# DIY Wood Light Fixture



## Consigliere (Mar 22, 2009)

As I posted before, my 20G tank has been running using a 500W halogen spotlight to light it. I'm sure many of you who saw that post had a good laugh. Well, it was justified. I had a huge outbreak of brown hair algae that I'm pretty sure was caused by huge amounts of light and low CO2. I have realized, although I should have known before hand, that this combination won't work. I shut the light down and only ran it for about an hour or so a day until I could get a new light sorted out. I decided to try a DIY fixture using energy efficient spiral lamp bulbs. Total wattage would be about 69W for 20G, or 3.5ish WPG. There will not be reflectors or anything so I figure this is medium light tank and I will be OK with DIY CO2 as long I keep up on them. I think I will supplement the CO2 with some Flourish Excel. The fixture is built from some scrap 2x4 I had around. Outside dimensions are 24 1/8" x 7 1/8". All the frame is secured using 2 1/2" building screws.

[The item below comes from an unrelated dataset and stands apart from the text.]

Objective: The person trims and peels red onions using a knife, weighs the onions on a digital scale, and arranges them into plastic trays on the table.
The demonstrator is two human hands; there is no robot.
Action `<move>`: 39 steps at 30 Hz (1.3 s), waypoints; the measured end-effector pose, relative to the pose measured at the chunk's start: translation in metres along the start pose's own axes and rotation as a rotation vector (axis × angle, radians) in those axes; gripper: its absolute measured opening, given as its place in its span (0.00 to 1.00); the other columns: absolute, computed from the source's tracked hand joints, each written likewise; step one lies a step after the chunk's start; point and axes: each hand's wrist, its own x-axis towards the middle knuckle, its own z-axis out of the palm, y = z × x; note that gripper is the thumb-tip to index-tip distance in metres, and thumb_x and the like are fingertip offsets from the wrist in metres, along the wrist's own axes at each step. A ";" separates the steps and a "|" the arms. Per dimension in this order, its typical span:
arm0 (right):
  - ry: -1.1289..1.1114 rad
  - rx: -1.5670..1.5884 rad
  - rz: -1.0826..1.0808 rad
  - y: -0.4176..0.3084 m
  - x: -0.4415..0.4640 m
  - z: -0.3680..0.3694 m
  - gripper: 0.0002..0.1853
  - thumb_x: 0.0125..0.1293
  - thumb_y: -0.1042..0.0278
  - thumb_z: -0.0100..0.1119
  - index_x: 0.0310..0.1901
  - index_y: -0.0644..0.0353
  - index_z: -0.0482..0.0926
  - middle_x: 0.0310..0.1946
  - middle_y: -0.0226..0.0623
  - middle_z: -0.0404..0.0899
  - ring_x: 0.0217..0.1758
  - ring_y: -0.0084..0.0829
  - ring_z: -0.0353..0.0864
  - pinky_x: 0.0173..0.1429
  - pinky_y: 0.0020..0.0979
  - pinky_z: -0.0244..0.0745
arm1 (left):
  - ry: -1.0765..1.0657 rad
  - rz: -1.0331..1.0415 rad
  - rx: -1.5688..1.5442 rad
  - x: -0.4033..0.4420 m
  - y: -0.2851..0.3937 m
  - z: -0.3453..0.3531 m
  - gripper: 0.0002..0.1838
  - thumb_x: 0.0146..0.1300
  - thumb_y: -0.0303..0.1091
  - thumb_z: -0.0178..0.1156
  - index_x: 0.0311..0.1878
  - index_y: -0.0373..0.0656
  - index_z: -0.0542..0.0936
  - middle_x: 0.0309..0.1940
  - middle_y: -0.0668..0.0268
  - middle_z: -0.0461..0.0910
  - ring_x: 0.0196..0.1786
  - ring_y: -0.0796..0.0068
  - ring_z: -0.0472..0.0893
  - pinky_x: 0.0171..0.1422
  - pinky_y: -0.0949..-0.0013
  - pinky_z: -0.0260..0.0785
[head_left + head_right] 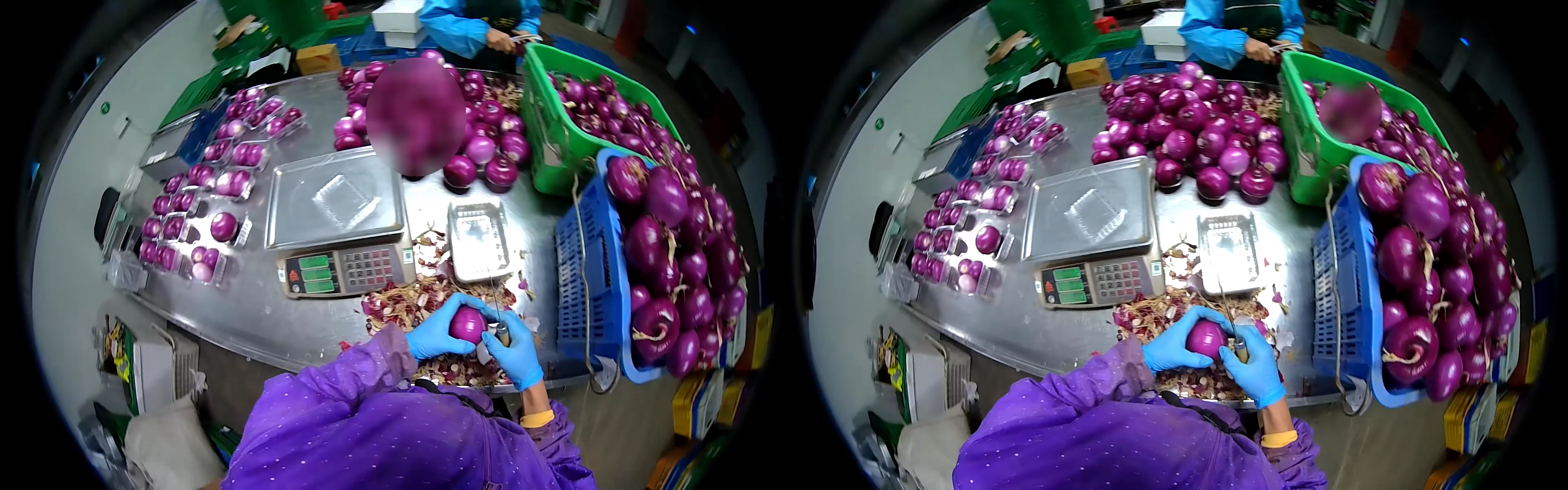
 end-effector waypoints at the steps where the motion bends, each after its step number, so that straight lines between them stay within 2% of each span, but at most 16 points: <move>1: 0.017 -0.094 -0.059 0.001 0.001 0.002 0.13 0.59 0.75 0.60 0.47 0.65 0.77 0.40 0.37 0.78 0.40 0.25 0.77 0.45 0.27 0.73 | 0.003 -0.024 0.018 0.001 0.003 0.000 0.35 0.45 0.27 0.69 0.58 0.42 0.64 0.56 0.59 0.70 0.61 0.67 0.70 0.67 0.64 0.64; 5: 0.136 -0.055 0.117 0.038 0.013 0.013 0.09 0.61 0.76 0.59 0.43 0.63 0.78 0.30 0.33 0.77 0.30 0.23 0.76 0.36 0.26 0.74 | 0.022 0.020 0.127 0.000 -0.003 -0.002 0.35 0.43 0.28 0.69 0.58 0.44 0.66 0.55 0.62 0.69 0.59 0.69 0.70 0.65 0.65 0.64; 7: 0.193 0.304 0.325 0.039 0.017 0.015 0.07 0.65 0.75 0.57 0.44 0.62 0.76 0.29 0.30 0.78 0.18 0.15 0.69 0.19 0.19 0.64 | 0.034 0.041 0.041 -0.005 0.005 -0.004 0.36 0.44 0.28 0.70 0.58 0.46 0.66 0.55 0.62 0.68 0.60 0.69 0.69 0.65 0.64 0.64; 11: 0.155 0.266 0.350 0.077 -0.013 0.005 0.17 0.63 0.79 0.53 0.55 0.62 0.74 0.41 0.33 0.80 0.23 0.14 0.71 0.24 0.17 0.66 | 0.350 0.181 0.226 -0.019 0.061 -0.053 0.35 0.42 0.30 0.72 0.57 0.47 0.69 0.52 0.62 0.70 0.56 0.66 0.73 0.62 0.62 0.67; 12: 0.127 0.202 0.372 0.064 -0.025 0.002 0.22 0.61 0.82 0.52 0.58 0.62 0.73 0.48 0.34 0.79 0.32 0.20 0.77 0.36 0.20 0.73 | 0.516 0.189 0.349 -0.022 0.087 -0.070 0.35 0.41 0.30 0.71 0.56 0.46 0.70 0.51 0.61 0.70 0.54 0.67 0.73 0.60 0.64 0.69; 13: 0.255 -0.111 0.114 0.082 -0.039 0.006 0.23 0.58 0.82 0.54 0.57 0.62 0.74 0.47 0.35 0.80 0.43 0.28 0.80 0.49 0.27 0.75 | 0.534 0.284 0.466 0.000 0.107 -0.090 0.35 0.41 0.29 0.70 0.56 0.45 0.70 0.50 0.62 0.70 0.52 0.69 0.73 0.58 0.66 0.70; 14: 0.245 -0.076 0.157 0.093 -0.051 0.006 0.20 0.57 0.79 0.57 0.53 0.63 0.77 0.45 0.37 0.81 0.50 0.33 0.79 0.59 0.32 0.71 | 0.646 0.292 0.519 0.001 0.128 -0.104 0.31 0.43 0.29 0.70 0.55 0.45 0.71 0.48 0.62 0.71 0.48 0.68 0.75 0.55 0.66 0.71; 16: 0.225 -0.005 0.335 0.077 -0.057 0.012 0.09 0.60 0.69 0.61 0.41 0.63 0.82 0.38 0.36 0.83 0.42 0.28 0.80 0.50 0.30 0.75 | 0.798 0.383 0.913 0.014 0.126 -0.168 0.31 0.42 0.31 0.68 0.54 0.43 0.71 0.48 0.59 0.72 0.49 0.64 0.75 0.57 0.63 0.70; 18: 0.196 -0.125 0.247 0.080 -0.061 0.018 0.13 0.60 0.59 0.63 0.36 0.62 0.79 0.31 0.44 0.79 0.34 0.36 0.79 0.41 0.36 0.74 | 0.766 0.294 0.952 0.011 0.109 -0.239 0.33 0.37 0.31 0.68 0.52 0.42 0.72 0.46 0.58 0.73 0.50 0.60 0.75 0.56 0.63 0.69; 23: 0.142 -0.049 0.300 0.083 -0.070 0.019 0.16 0.63 0.54 0.61 0.39 0.62 0.79 0.32 0.46 0.80 0.34 0.39 0.80 0.44 0.37 0.74 | 0.728 -0.116 1.308 0.014 0.087 -0.282 0.34 0.34 0.32 0.70 0.51 0.42 0.71 0.46 0.53 0.72 0.50 0.53 0.75 0.58 0.59 0.69; 26: 0.165 -0.004 0.407 0.084 -0.079 0.010 0.16 0.63 0.55 0.62 0.41 0.61 0.80 0.33 0.42 0.82 0.37 0.31 0.81 0.45 0.32 0.74 | 0.624 -0.177 1.466 0.018 0.084 -0.288 0.33 0.36 0.32 0.70 0.51 0.42 0.71 0.47 0.54 0.72 0.51 0.54 0.74 0.58 0.59 0.68; 29: 0.188 0.000 0.416 0.088 -0.086 0.009 0.16 0.63 0.56 0.62 0.41 0.60 0.82 0.35 0.39 0.83 0.39 0.26 0.81 0.46 0.29 0.74 | 0.684 0.009 1.532 0.042 0.101 -0.282 0.32 0.38 0.31 0.70 0.52 0.41 0.72 0.46 0.54 0.73 0.52 0.54 0.75 0.60 0.60 0.68; 31: 0.206 0.031 0.412 0.092 -0.089 0.011 0.16 0.62 0.56 0.62 0.41 0.61 0.82 0.36 0.39 0.83 0.39 0.27 0.81 0.47 0.29 0.74 | 0.576 0.405 1.306 0.081 0.145 -0.222 0.29 0.45 0.29 0.68 0.55 0.40 0.73 0.49 0.56 0.75 0.55 0.59 0.75 0.62 0.63 0.67; 33: 0.168 0.026 0.391 0.097 -0.091 0.014 0.16 0.64 0.54 0.60 0.42 0.60 0.81 0.36 0.41 0.82 0.40 0.30 0.81 0.48 0.30 0.73 | 0.356 0.489 0.779 0.131 0.180 -0.139 0.28 0.51 0.27 0.66 0.58 0.39 0.72 0.53 0.59 0.76 0.58 0.65 0.75 0.65 0.65 0.65; 35: 0.127 -0.056 0.379 0.097 -0.087 0.012 0.17 0.64 0.53 0.59 0.42 0.59 0.81 0.36 0.42 0.82 0.41 0.32 0.81 0.48 0.31 0.73 | 0.088 0.562 0.789 0.165 0.209 -0.048 0.27 0.54 0.27 0.65 0.59 0.37 0.71 0.55 0.61 0.75 0.59 0.70 0.74 0.65 0.65 0.64; 39: 0.145 -0.003 0.313 0.081 -0.089 -0.001 0.15 0.64 0.55 0.60 0.42 0.59 0.80 0.37 0.40 0.82 0.42 0.31 0.81 0.51 0.31 0.72 | -0.320 0.837 0.884 0.230 0.229 0.093 0.32 0.54 0.31 0.67 0.63 0.39 0.69 0.57 0.58 0.73 0.62 0.63 0.73 0.68 0.62 0.61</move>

Next step was to add some holes for the lights. The back is open so that I can have access to the back and not interfere with the HOB filter and heater currently in the tank. To add the lights, I drilled 2 sizes of holes through the long 2x4. On one side, it will fit the light bulb base, on the other the hole will fit a lamp style light fixture. All of this part was done with a hole saw kit. Here's the fixture with the holes and one light already installed:










The lights are wired in parallel to the a plug with 16-2 lamp wire. Wiring like this is dead simple but if you've never done it before it is worth doing some research and practice since water and electricity are not the greatest mixes. Here's the whole thing wired up and just needing a top:










Last step was just to attach a top to keep most of the light inside the tank. The top is 1/8" melamine coated MDF with the coated side turned in. Also shown are two outside tabs to prevent the fixture from ever falling in the tank. Eventually when I get ambitious I am going to coat the whole thing with marine epoxy to waterproof it but for right now this is going to be OK. Here's the finished product:










I may eventually add a 4th bulb to this fixture but we will see how it goes with these 3. Hopefully it will be enough to at least maintain the current amount of HC in there and have it spread a little bit. All said and done this took about $35 with $14 of that being the epoxy that hasn't been put on yet. I suppose I should have just put the time in to make this earlier instead of trying the spotlight out. Oh well, live and learn. Full details of the build at http://canaquaticgardens.wordpress.com


----------



## snooze (Apr 10, 2008)

Nice build. I like to see 2x4 scrap used. I'm not sure I would like the light fixtures sticking out of the front, though.


----------



## armedbiggiet (May 6, 2006)

which way is the front?


----------